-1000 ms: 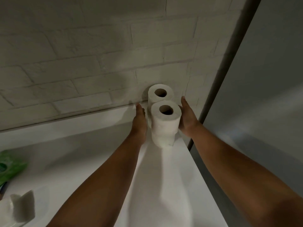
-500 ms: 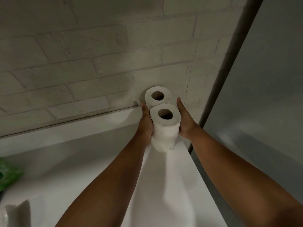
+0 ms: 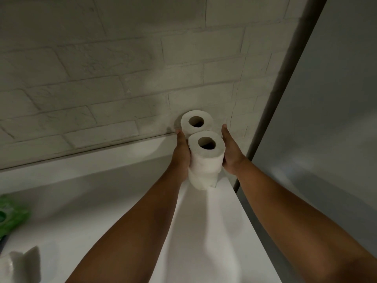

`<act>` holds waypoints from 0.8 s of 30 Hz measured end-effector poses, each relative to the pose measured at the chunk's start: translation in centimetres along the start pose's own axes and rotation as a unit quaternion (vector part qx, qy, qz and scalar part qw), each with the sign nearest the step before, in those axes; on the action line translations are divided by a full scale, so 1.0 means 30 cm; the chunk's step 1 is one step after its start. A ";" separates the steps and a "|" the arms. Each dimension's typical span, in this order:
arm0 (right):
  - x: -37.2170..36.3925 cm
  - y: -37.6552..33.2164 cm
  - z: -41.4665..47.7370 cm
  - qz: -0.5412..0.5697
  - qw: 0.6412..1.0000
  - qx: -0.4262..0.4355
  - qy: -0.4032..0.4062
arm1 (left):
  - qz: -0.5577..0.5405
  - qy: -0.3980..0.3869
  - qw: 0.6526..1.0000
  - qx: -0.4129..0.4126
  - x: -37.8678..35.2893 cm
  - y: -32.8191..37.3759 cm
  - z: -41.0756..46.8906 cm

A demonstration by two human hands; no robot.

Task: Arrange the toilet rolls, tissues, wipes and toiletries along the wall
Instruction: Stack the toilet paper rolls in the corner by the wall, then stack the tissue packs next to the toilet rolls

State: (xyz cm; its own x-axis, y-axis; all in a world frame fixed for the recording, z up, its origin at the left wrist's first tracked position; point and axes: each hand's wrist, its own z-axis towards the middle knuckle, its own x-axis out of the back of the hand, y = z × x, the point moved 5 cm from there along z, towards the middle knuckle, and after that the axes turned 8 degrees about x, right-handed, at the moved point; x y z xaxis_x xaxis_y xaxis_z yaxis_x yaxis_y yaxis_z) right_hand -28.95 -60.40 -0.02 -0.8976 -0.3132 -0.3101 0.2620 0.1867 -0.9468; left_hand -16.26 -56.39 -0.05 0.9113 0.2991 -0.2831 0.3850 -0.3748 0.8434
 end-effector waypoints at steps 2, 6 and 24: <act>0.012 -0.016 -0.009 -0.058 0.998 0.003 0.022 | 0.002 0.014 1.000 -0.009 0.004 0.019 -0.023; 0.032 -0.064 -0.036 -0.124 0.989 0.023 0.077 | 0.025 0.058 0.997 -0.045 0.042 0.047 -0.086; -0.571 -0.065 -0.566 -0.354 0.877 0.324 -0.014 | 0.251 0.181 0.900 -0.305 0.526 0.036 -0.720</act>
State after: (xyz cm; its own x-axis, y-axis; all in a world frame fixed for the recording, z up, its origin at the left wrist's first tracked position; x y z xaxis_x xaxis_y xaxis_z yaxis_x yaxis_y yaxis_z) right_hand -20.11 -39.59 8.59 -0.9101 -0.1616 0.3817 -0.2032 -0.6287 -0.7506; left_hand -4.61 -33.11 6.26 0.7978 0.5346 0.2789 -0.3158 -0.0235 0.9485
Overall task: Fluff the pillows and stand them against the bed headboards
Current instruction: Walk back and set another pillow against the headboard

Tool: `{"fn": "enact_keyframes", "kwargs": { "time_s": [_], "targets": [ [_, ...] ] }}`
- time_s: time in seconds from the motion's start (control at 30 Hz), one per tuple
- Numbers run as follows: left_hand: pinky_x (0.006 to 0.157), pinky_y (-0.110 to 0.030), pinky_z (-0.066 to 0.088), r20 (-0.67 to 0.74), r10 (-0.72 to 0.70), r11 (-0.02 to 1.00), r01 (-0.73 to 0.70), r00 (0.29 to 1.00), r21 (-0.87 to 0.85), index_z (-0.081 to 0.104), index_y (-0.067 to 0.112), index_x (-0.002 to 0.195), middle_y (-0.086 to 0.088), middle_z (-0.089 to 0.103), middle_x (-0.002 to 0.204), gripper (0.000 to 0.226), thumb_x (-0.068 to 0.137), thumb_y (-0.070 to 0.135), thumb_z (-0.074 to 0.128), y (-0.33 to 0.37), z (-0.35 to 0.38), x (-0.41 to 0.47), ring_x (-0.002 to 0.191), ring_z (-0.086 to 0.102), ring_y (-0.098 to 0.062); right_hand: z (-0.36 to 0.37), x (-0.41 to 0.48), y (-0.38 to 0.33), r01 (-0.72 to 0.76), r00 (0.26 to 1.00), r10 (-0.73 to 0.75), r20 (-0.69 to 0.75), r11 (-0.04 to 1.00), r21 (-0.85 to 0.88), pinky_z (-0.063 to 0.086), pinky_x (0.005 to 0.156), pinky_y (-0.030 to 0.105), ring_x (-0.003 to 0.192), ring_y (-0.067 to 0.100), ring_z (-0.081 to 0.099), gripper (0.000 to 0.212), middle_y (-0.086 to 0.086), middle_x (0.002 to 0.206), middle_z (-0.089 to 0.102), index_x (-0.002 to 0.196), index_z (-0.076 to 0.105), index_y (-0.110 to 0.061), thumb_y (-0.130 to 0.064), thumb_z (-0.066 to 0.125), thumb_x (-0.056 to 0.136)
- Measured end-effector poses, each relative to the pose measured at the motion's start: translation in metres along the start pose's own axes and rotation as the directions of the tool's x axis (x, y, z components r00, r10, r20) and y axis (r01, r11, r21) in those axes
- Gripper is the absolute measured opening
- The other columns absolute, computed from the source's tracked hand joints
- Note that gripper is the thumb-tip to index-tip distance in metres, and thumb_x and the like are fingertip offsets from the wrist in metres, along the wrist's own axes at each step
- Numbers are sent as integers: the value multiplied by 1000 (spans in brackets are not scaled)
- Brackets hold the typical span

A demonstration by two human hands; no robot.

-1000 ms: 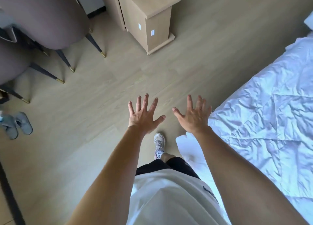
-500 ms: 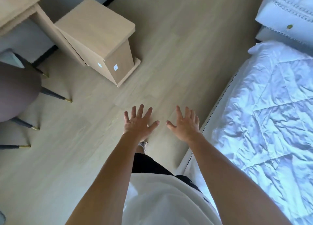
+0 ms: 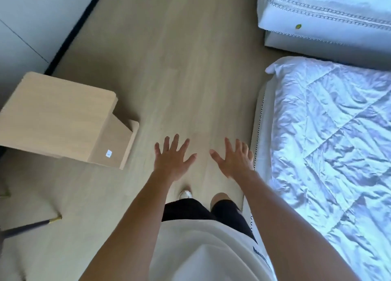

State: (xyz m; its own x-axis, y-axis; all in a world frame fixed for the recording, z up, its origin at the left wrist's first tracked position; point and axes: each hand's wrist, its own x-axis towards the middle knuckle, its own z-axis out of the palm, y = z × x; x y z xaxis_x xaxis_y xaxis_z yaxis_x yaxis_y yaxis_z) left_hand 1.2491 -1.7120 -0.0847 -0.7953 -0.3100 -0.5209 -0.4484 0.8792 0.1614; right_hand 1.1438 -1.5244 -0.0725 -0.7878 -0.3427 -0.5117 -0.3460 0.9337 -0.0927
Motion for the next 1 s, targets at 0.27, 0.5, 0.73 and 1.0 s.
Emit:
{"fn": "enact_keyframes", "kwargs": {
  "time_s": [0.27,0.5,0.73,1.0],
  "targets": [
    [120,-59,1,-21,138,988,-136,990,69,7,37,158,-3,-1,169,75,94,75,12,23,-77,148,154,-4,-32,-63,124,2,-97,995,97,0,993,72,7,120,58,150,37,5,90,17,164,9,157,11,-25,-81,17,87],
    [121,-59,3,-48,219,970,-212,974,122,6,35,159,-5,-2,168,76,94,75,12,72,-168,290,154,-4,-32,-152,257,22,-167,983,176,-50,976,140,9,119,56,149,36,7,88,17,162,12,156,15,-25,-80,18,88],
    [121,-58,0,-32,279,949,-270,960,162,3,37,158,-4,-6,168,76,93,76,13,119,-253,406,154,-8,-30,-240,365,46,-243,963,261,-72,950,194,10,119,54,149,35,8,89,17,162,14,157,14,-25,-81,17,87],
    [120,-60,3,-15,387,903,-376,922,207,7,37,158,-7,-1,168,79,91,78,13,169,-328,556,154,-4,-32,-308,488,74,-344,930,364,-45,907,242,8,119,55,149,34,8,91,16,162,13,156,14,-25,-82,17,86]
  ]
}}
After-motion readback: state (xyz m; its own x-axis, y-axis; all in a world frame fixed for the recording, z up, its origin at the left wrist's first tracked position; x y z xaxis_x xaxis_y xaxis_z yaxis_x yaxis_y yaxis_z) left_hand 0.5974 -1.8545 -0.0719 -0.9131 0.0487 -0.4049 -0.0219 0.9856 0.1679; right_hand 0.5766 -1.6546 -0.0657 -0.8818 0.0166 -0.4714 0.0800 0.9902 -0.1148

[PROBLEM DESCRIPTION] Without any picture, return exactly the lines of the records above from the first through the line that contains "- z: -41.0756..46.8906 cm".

[ANSWER BOX]
-1000 ms: 
-500 ms: 
+0 ms: 

`<act>` holds waypoints from 0.8 s of 30 Hz measured end-effector poses, each relative to the pose measured at the chunk's start: translation in centimetres along the start pose's own axes and rotation as a unit quaternion (vector part qx, qy, qz and scalar part qw), each with the sign nearest the step before, in those axes; on the action line translations are divided by a full scale, so 1.0 means 30 cm; the chunk's step 1 is one step after its start. A ";" separates the steps and a "|" the arms. Each dimension's typical span, in this order:
arm0 (right):
  - x: -37.2170..36.3925 cm
  - y: -37.6552..33.2164 cm
  - z: -41.4665..47.7370 cm
  - qz: -0.5412..0.5697
  - qw: 0.6412..1.0000
  - qx: -0.4262..0.4355
  - qy: -0.4032..0.4062
arm1 (left):
  - qz: -0.5577..0.5405
  - qy: -0.3980..0.3869
  - qw: 0.6526..1.0000
  - qx: -0.4129..0.4126
  - x: -37.8678..35.2893 cm
  - y: -32.8191..37.3759 cm
  - z: -41.0756..46.8906 cm

No further work is required for this exercise.